Records drawn from a dataset:
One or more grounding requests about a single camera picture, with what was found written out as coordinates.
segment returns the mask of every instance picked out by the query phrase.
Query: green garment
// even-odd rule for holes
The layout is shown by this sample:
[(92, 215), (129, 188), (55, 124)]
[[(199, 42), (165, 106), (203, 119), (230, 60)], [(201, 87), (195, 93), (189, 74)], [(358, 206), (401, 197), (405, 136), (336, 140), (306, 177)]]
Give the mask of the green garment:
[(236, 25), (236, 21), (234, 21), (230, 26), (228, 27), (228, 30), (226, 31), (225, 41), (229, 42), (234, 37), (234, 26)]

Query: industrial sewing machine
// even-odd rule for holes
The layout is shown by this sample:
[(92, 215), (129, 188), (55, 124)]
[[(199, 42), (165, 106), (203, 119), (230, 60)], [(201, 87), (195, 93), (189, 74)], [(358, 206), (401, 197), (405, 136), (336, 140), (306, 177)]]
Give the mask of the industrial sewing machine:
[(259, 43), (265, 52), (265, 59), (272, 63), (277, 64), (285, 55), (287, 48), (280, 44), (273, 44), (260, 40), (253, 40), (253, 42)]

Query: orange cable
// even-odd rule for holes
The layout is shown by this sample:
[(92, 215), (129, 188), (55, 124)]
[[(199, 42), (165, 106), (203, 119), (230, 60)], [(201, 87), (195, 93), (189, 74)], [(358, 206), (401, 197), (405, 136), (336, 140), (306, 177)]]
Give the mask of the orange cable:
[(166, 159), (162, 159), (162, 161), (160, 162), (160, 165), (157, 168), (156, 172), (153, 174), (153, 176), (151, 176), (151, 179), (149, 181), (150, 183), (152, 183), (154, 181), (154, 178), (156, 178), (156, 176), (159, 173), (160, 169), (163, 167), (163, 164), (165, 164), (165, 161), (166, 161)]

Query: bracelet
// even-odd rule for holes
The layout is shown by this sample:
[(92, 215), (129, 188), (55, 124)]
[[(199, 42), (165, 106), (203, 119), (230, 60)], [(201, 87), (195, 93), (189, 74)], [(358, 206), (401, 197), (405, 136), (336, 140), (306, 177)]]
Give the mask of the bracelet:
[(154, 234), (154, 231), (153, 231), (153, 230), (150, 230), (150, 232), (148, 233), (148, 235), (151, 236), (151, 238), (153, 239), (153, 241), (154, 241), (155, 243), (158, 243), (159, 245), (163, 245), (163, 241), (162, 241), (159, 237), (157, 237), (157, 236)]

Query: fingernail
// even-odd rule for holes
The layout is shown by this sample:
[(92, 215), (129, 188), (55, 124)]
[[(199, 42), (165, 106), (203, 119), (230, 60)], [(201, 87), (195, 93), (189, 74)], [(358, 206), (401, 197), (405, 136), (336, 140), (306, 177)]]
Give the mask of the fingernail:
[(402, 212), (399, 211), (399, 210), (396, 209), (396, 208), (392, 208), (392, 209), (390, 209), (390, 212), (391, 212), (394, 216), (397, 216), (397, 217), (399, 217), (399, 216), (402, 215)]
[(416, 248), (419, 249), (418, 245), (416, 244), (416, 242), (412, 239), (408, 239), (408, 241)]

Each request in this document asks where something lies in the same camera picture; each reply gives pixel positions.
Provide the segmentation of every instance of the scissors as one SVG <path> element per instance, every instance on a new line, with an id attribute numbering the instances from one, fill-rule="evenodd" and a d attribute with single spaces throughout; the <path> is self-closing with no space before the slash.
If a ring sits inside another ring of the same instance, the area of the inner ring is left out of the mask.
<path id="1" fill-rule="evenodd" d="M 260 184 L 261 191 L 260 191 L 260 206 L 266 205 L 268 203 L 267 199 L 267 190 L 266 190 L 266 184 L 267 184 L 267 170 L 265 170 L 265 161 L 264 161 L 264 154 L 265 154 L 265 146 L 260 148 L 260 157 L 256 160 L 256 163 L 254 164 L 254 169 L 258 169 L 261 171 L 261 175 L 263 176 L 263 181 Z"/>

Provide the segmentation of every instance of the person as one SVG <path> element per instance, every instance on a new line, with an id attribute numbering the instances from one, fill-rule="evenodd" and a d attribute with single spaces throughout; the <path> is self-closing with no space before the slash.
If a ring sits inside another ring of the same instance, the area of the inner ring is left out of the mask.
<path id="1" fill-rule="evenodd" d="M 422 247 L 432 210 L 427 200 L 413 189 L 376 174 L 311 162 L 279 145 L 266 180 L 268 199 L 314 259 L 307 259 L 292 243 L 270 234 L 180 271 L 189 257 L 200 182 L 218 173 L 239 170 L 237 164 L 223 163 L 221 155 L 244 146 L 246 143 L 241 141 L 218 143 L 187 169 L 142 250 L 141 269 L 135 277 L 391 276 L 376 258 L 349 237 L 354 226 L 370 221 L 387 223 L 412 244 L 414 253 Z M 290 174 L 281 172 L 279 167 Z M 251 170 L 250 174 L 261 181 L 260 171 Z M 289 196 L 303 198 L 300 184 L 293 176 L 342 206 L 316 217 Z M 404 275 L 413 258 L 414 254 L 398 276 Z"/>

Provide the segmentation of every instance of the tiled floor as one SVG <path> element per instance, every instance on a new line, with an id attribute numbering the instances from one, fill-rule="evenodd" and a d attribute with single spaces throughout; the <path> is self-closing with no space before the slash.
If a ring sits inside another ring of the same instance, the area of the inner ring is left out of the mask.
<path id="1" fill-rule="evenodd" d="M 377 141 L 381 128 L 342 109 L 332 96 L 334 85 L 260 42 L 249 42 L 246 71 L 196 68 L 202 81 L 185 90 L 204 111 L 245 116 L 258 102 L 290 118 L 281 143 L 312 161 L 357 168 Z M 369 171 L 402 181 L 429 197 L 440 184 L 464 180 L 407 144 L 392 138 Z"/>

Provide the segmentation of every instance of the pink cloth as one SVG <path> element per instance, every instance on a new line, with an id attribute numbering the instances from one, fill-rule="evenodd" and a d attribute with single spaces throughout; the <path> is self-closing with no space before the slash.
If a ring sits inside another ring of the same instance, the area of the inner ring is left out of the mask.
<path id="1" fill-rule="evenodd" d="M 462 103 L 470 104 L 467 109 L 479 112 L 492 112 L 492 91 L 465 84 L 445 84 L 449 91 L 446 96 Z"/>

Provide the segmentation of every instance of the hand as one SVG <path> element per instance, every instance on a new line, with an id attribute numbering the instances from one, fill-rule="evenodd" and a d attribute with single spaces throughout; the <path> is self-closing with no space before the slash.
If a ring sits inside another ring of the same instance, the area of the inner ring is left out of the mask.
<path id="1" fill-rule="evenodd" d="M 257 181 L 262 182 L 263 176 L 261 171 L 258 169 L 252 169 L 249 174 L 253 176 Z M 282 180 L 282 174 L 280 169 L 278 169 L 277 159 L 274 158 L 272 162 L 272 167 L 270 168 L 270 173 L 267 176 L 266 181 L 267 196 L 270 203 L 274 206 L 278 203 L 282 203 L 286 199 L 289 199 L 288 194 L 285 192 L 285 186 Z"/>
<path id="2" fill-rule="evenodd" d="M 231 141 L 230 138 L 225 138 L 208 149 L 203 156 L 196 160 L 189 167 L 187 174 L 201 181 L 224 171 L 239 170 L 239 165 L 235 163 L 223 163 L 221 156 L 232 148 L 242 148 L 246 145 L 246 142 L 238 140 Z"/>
==
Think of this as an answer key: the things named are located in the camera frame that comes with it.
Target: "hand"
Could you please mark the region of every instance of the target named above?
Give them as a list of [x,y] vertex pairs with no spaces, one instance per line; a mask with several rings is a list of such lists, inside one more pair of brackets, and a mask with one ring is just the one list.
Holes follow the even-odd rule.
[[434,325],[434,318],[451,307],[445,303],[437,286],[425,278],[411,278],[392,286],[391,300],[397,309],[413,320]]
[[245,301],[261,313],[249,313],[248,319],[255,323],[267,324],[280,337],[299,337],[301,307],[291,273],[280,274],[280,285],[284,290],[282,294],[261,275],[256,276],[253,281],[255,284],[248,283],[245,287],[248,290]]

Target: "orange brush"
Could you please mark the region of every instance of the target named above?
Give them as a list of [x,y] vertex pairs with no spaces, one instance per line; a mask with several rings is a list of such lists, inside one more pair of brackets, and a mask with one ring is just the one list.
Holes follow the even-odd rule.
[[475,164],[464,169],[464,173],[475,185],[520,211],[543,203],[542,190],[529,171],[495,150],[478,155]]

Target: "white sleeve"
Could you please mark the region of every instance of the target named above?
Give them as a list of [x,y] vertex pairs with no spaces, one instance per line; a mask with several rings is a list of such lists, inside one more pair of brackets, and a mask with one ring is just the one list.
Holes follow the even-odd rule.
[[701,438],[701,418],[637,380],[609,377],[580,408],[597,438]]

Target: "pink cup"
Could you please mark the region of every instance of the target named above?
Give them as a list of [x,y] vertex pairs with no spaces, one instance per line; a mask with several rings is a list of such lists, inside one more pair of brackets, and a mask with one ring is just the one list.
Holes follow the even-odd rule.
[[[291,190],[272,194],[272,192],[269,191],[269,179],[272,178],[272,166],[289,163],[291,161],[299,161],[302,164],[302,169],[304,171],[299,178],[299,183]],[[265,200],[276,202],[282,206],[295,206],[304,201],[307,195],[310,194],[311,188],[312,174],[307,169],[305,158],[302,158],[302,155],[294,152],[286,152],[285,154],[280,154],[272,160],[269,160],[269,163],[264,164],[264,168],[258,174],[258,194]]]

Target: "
==
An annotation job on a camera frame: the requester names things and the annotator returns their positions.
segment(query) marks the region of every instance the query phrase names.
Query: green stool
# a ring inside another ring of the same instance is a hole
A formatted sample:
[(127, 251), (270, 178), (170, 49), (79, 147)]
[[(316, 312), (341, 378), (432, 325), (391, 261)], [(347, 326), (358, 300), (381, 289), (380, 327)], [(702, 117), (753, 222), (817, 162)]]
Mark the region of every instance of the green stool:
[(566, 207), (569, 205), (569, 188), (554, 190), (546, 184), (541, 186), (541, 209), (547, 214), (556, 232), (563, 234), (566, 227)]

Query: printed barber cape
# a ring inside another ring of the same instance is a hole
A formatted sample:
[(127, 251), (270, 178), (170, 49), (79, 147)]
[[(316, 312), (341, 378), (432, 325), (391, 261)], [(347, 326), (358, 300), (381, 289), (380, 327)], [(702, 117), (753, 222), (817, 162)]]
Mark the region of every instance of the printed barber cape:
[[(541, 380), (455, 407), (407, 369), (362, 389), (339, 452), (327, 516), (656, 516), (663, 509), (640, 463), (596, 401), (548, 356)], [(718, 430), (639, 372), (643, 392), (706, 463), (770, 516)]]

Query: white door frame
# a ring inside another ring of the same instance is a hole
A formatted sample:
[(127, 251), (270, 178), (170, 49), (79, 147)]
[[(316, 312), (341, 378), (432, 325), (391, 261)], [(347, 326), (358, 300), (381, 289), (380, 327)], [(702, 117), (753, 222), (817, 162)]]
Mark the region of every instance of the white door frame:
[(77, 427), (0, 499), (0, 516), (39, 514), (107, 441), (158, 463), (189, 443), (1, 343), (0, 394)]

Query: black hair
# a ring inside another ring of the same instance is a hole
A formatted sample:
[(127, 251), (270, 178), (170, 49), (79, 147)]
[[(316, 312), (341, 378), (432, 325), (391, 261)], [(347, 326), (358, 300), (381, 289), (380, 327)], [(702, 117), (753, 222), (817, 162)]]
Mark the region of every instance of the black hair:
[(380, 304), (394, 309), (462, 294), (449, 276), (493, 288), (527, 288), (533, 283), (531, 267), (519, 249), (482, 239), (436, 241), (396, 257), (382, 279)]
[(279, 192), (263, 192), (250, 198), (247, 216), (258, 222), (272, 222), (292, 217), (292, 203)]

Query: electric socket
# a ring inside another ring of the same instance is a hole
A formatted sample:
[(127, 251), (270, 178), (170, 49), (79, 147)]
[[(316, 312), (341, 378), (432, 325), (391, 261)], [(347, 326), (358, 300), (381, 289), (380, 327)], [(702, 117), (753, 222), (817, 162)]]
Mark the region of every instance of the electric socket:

→ YOUR ASSIGNMENT
Copy out the lines of the data where the word "things" can be found.

→ OUTPUT FOR THIS EXERCISE
Think of this as an answer key: the things named are located in the camera frame that comes with it.
An annotation job on a camera frame: the requester names things and the annotator returns their positions.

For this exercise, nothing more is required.